= What needs to be done =
For the data below, the lines that hold "points" should be counted; only the resulting number is expected.

= Extracted material =
*** Block opens ***

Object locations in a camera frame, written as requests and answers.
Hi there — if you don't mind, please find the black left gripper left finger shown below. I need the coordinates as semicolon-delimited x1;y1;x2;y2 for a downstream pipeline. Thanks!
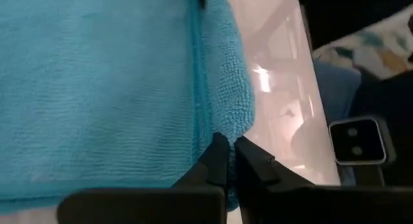
57;132;231;224

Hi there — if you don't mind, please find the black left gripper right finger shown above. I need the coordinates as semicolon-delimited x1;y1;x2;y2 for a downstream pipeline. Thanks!
233;135;413;224

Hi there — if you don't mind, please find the teal microfibre towel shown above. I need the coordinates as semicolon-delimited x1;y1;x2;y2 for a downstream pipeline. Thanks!
0;0;256;216

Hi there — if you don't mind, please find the blue cloth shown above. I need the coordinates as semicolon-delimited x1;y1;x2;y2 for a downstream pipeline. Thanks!
313;58;363;123

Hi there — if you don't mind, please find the patterned white cloth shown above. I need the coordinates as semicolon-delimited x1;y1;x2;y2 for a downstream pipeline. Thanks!
312;5;413;81

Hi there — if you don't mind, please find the small black silver-edged camera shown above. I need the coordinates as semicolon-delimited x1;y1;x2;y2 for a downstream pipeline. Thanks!
328;115;398;167

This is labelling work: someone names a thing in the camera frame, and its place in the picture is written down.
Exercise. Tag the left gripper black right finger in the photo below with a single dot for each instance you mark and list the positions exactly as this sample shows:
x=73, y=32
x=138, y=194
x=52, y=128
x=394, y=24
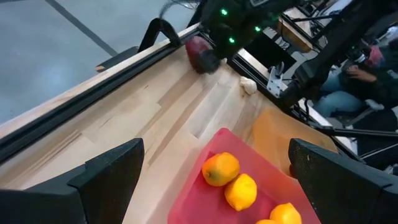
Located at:
x=348, y=193

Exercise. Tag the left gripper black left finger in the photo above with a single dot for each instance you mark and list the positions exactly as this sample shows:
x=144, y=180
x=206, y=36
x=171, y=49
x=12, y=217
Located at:
x=93, y=193

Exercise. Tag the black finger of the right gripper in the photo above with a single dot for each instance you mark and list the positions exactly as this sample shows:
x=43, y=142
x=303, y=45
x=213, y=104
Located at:
x=210, y=62

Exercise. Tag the dark red onion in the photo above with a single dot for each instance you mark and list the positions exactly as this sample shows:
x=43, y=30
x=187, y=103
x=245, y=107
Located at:
x=196, y=51

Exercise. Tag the white garlic bulb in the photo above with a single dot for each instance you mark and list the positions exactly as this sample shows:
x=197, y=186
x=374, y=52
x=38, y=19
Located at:
x=248, y=85

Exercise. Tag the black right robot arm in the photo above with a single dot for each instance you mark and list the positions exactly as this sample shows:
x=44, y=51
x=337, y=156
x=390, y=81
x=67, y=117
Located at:
x=326, y=56

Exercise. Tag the yellow lemon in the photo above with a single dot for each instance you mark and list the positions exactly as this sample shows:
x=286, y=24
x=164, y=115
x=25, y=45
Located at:
x=265, y=221
x=241, y=192
x=285, y=214

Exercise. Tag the wooden background table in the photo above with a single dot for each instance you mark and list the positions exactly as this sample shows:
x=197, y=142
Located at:
x=295, y=34

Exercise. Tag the pink translucent plastic bin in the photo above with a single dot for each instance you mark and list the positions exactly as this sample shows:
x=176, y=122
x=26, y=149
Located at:
x=236, y=146

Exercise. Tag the orange translucent plastic bin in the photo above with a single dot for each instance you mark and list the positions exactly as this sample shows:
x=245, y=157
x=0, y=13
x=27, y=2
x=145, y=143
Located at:
x=280, y=137

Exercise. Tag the person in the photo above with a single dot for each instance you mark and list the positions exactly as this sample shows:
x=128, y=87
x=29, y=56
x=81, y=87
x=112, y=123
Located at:
x=363, y=84

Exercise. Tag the black curved table bracket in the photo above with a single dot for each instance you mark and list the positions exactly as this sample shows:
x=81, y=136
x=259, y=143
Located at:
x=160, y=31

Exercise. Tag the white metal mounting bracket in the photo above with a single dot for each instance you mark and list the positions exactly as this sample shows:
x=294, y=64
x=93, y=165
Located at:
x=275, y=82

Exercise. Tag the black table edge rail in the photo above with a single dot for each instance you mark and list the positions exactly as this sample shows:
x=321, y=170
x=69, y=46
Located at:
x=77, y=105

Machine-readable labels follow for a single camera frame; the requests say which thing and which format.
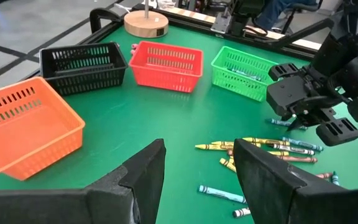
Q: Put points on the orange plastic basket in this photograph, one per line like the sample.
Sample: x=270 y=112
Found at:
x=26 y=137

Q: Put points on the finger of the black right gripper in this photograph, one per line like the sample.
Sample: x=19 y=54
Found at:
x=337 y=132
x=286 y=96

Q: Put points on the black plastic basket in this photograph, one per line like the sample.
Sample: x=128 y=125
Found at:
x=82 y=77

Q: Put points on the person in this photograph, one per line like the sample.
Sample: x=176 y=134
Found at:
x=275 y=12

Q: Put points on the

*** Block closes ***

= The completed task =
5